Turn Your Runway Forecast into a Fundraising Readiness Memo

Stop guessing about cash. Use your runway forecast to build a clear, convincing memo that gets stakeholders to approve your next move.

Who This Helps

This is for founders who have a runway number but need to turn it into a story. The Founder Finance Basics Mission Pack helps you move from analysis to action, especially with missions like the Runway Forecast and Fundraising Readiness Memo.

Mini Case

Ben's SaaS company had 8 months of runway. Good, right? But his board was hesitant on a new hire plan. He needed to show the why. He mapped his forecast against two hiring scenarios: one aggressive (burning 2 months faster) and one conservative.

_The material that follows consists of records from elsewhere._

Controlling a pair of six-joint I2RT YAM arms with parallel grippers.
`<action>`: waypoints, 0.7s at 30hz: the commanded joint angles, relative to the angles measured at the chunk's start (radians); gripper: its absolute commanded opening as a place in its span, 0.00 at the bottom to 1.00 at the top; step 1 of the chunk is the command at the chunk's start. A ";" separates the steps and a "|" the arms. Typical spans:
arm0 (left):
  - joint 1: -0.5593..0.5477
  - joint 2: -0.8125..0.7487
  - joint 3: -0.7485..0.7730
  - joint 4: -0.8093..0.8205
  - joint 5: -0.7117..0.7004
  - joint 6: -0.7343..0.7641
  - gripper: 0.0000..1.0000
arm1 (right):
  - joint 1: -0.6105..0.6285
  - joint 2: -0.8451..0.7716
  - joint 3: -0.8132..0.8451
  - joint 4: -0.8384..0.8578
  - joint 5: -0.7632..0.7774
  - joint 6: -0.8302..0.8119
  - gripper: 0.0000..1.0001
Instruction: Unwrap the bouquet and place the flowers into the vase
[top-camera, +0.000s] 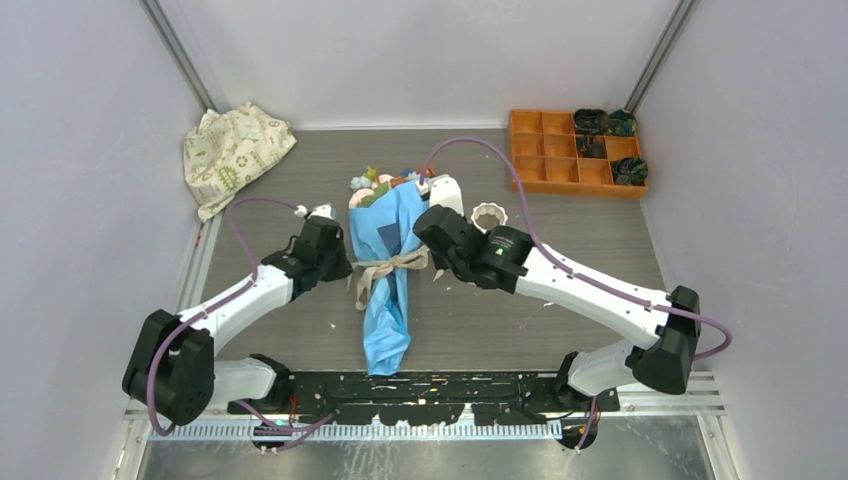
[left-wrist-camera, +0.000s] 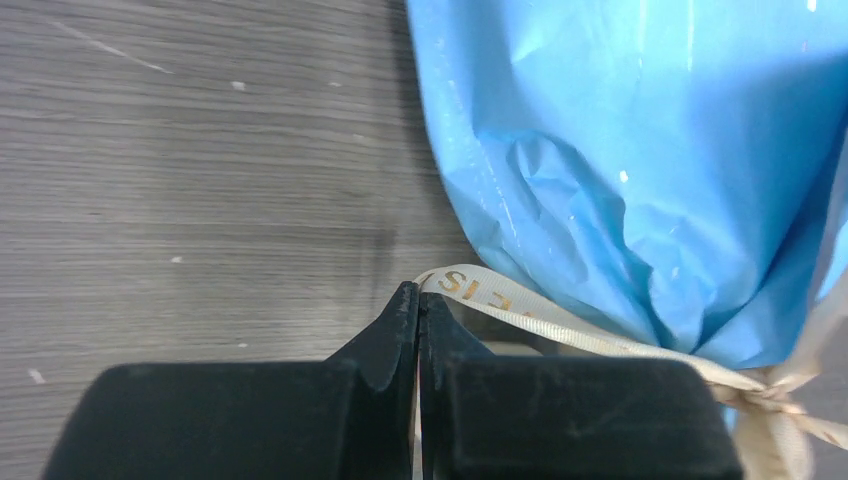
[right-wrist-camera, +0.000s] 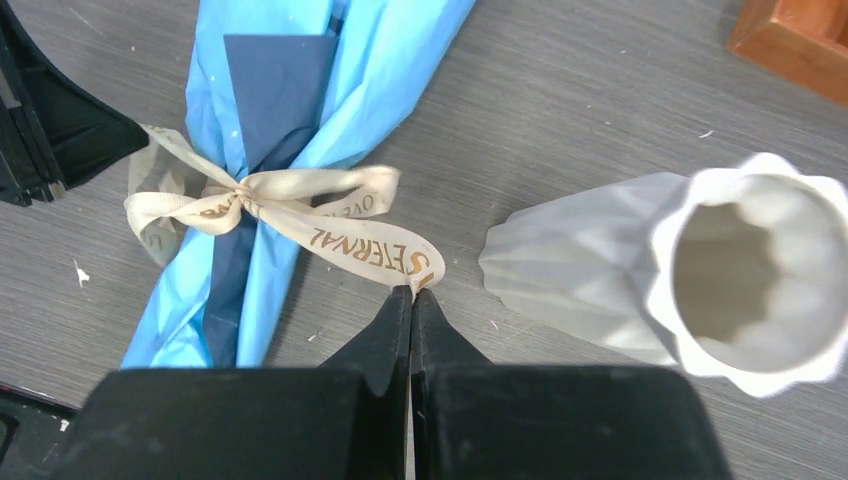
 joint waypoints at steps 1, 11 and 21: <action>0.084 0.012 0.018 -0.020 -0.030 -0.007 0.00 | 0.002 -0.097 0.058 -0.040 0.097 -0.008 0.01; 0.136 0.199 0.089 0.057 -0.002 -0.002 0.00 | 0.002 -0.343 0.039 -0.243 0.239 0.113 0.01; 0.141 0.297 0.136 0.087 0.015 -0.013 0.00 | 0.001 -0.562 0.052 -0.466 0.391 0.248 0.01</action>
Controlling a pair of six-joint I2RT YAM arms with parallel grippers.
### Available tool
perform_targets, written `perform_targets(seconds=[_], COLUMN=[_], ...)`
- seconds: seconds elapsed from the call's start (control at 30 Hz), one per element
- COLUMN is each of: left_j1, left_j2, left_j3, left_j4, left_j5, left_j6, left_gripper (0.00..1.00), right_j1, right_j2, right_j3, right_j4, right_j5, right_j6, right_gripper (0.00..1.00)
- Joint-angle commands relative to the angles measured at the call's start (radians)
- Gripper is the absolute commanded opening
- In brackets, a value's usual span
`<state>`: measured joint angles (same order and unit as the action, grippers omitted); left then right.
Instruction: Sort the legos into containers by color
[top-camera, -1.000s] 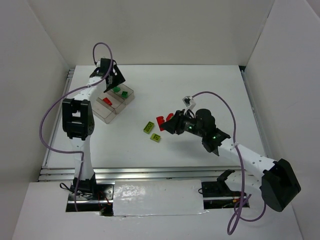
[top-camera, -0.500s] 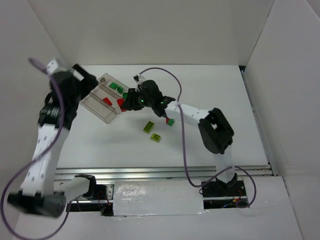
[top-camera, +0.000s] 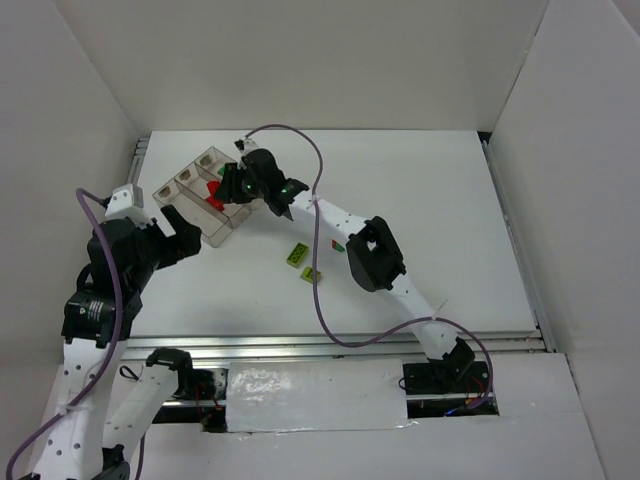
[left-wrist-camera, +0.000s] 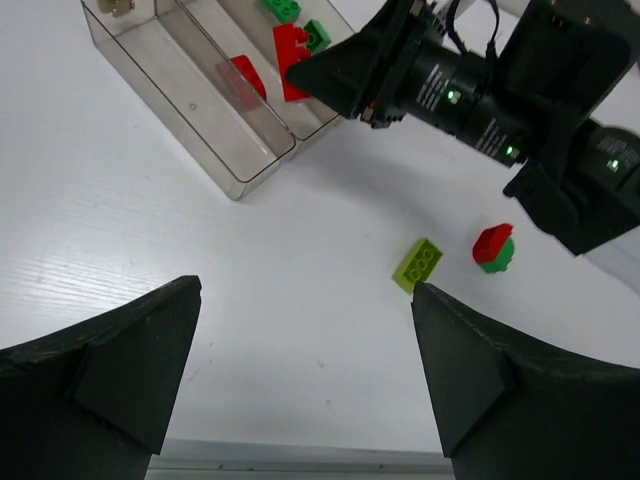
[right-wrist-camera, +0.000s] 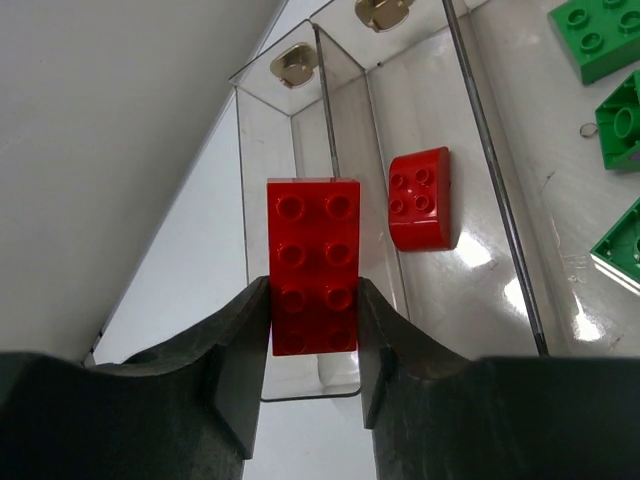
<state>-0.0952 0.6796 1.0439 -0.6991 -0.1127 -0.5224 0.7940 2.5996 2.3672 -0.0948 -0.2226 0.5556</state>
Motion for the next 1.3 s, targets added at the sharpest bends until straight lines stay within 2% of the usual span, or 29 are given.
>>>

By linking the 8-month number directly to a specific, approved plan, he got the green light in one meeting. The runway number became a decision tool, not just a report.

Do This Now (5 Steps)

  1. Grab your latest runway forecast. If you don't have one, that's your step zero.
  2. Identify the one key decision you need approved (e.g., hire two engineers, launch a beta, extend a marketing test).
  3. Create two simple scenarios based on that decision. Show how it changes your runway (e.g., "Plan A keeps us at 8 months, Plan B tightens us to 6.5").
  4. State your clear recommendation and the single most important evidence for it.
  5. Draft a one-page memo with these parts: Current Runway, Proposed Action, Scenario Impact, and Your Ask. Keep it to one page. Really.

Avoid These Traps

  • Presenting the runway as a standalone, scary number without a connected action plan.
  • Burying your audience in ten different scenarios. Two is plenty. More is confusion.
  • Using jargon like "burn multiple" or "gross margin adjacents" with non-finance stakeholders. Say "cash left" and "time."
  • Waiting until you have 6 weeks left to start this conversation. Start when you have 6 months.
  • Forgetting to state what you want people to do after reading. Approval? Feedback? A meeting?
  • Letting perfect data stall you. A good decision now with decent data beats a perfect decision too late.
  • Hiding your assumptions. Be upfront about them (e.g., "This assumes current collection times hold").
  • Sending a 10-slide deck by email. Demand 15 minutes face-to-face to walk through your one-pager.

Your Win by Friday

You'll walk into your next stakeholder chat with a single page that turns your runway from a worry into a weapon. You'll have a clear ask, backed by compact evidence, that makes saying "yes" the easiest path forward. No more circular debates. Just a decided founder and a team ready to execute. That’s a good Friday.